Such results on square matrices are mainly based on two factors; loop order and tile size. The loop order with *K* at the inner-most position requires data tiles on both matrices A and B because both of them are coupled with dimension K. That is, it is hard to leverage any data reuse if we place dimension *K* at the inner-most position, which leads to bad energy efficiency. The second aspect is the tile size that determines the balance between computation and communication delay in combination with loop order and NoC bandwidth [28]. If the communication delay for data tile fetch is longer than the computation delay of computation tiles on sub-clusters (or, PEs), the communication latency hiding fails, which leads to significant runtime increase. We observe such cases on edge accelerators running MAERI-, Eyeriss-, and TPU-style mappings; they show near-peak bandwidth when the NoC bandwidth is larger in the cloud accelerator.

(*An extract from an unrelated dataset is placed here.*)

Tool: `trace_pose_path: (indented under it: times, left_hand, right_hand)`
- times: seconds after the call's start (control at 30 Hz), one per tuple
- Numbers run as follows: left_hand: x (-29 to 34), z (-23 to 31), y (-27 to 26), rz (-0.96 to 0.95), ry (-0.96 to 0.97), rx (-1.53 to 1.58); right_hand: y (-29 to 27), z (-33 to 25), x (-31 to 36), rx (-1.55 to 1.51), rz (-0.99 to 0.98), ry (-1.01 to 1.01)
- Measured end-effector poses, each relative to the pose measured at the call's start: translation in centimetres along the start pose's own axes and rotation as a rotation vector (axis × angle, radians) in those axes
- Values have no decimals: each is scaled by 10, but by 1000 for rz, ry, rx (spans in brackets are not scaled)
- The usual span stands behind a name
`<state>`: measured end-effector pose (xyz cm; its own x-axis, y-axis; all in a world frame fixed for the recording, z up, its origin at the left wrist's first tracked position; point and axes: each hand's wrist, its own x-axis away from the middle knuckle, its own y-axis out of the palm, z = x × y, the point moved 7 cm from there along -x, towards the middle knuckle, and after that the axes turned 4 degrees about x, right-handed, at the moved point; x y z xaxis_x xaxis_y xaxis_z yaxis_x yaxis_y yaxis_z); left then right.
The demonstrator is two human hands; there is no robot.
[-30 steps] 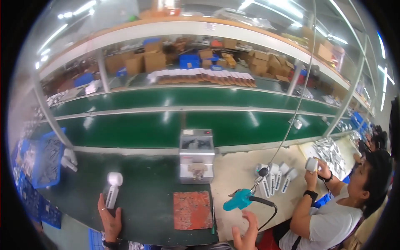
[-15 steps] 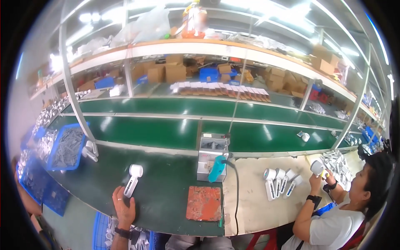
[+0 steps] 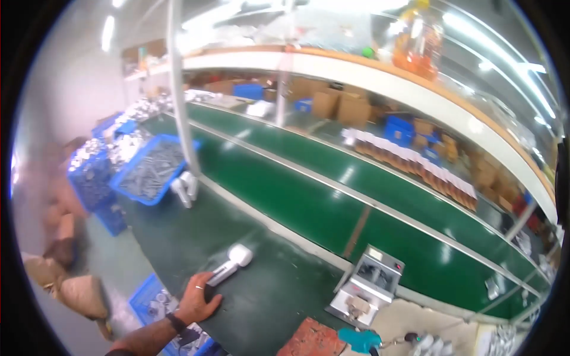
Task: The person picks up a fan from a bin, places it on a work surface, and drives a screw into it using a power screwdriver. They then set the fan aside and repeat the process for several other fans.
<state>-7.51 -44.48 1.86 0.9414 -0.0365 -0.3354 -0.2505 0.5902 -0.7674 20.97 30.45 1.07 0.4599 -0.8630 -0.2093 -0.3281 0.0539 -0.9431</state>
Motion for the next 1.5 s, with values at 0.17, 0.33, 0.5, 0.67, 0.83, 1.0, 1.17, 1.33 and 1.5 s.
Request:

Short-and-fat matrices in workloads II and III (i.e., K >> M and N) show a different trend based on the skewness of the aspect ratio of matrices. For the workload II, with aspect ratio of 1:8 between M/N and K, MAERI-style and Eyerissstyle mappings provide the lowest runtime, which is 57.1 percent less compared to other mappings, on average. However, based on the impact of loop order, the mappings requires 73.6 percent more energy compared to NVDLA-style which is the most energy efficient mapping across edge and cloud accelerators. The energy consumption of Eyerissstyle mapping on cloud accelerator is larger than that on edge accelerator because the tiling parameters are changed and it affects the degree of spatial reuse via multi-casting.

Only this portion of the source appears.